WHAT THE TASK ASKS = Whenever a line of the listing contains the string "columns", return that line.

RECORDED DATA =
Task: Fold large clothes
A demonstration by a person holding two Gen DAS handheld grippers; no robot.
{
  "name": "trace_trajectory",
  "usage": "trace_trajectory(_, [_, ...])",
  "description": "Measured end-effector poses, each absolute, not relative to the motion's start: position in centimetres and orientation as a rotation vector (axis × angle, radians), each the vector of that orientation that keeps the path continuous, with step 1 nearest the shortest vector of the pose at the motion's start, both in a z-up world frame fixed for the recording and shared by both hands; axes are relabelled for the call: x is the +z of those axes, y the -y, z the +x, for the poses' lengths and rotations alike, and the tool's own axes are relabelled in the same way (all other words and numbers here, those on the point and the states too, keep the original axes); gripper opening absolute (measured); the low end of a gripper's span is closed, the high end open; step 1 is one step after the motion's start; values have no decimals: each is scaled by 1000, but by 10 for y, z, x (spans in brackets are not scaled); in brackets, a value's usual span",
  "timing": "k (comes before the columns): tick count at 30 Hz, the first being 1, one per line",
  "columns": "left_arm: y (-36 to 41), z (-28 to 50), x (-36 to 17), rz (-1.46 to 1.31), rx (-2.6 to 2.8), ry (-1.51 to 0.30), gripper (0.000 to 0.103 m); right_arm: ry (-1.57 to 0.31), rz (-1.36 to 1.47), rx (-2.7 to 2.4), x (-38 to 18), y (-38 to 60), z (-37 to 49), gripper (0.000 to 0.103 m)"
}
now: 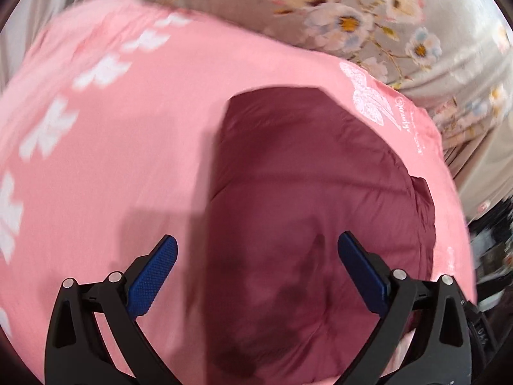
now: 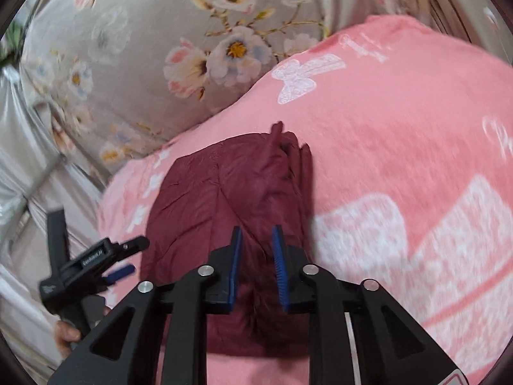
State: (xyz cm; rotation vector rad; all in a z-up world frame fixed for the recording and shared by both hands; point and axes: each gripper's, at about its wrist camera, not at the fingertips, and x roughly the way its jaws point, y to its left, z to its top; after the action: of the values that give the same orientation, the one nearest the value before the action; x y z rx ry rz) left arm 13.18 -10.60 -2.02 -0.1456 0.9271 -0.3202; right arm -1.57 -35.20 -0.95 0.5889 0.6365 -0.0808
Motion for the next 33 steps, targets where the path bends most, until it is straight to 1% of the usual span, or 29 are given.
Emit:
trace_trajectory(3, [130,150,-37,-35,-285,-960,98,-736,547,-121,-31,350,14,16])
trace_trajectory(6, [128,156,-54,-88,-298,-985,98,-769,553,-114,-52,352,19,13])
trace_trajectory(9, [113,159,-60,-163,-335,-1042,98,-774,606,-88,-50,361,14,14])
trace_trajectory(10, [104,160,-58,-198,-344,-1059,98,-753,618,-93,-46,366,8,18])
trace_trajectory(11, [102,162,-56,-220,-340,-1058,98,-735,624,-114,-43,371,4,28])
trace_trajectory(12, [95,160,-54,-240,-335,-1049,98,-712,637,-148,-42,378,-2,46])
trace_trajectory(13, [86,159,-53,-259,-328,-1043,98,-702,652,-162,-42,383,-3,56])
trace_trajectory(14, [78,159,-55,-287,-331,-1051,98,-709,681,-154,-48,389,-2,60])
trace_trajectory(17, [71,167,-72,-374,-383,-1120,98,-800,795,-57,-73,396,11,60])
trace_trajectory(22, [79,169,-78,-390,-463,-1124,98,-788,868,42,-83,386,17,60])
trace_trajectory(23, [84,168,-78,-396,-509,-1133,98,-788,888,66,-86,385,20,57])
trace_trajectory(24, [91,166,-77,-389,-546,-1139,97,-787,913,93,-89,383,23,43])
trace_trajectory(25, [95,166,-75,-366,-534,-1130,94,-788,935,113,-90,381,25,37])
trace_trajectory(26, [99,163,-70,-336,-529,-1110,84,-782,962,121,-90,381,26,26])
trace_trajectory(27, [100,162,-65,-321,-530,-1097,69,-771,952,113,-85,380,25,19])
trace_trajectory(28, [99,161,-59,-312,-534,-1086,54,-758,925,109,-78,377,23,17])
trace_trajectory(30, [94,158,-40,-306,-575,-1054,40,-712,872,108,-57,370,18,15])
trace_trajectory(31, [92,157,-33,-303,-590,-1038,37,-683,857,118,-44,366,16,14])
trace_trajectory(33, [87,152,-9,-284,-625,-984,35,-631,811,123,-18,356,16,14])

RESULT FOR THIS TASK =
  "timing": "k (comes before the columns): tick count at 30 Hz, the first being 1, one per line",
  "columns": "left_arm: y (-36 to 41), z (-28 to 50), x (-36 to 17), rz (-1.46 to 1.31), rx (-2.6 to 2.8), ry (-1.51 to 0.30), gripper (0.000 to 0.103 m); right_arm: ry (-1.57 to 0.31), rz (-1.36 to 1.47), rx (-2.7 to 2.4), x (-38 to 18), y (-38 to 60), z (-37 to 49), gripper (0.000 to 0.103 m)"

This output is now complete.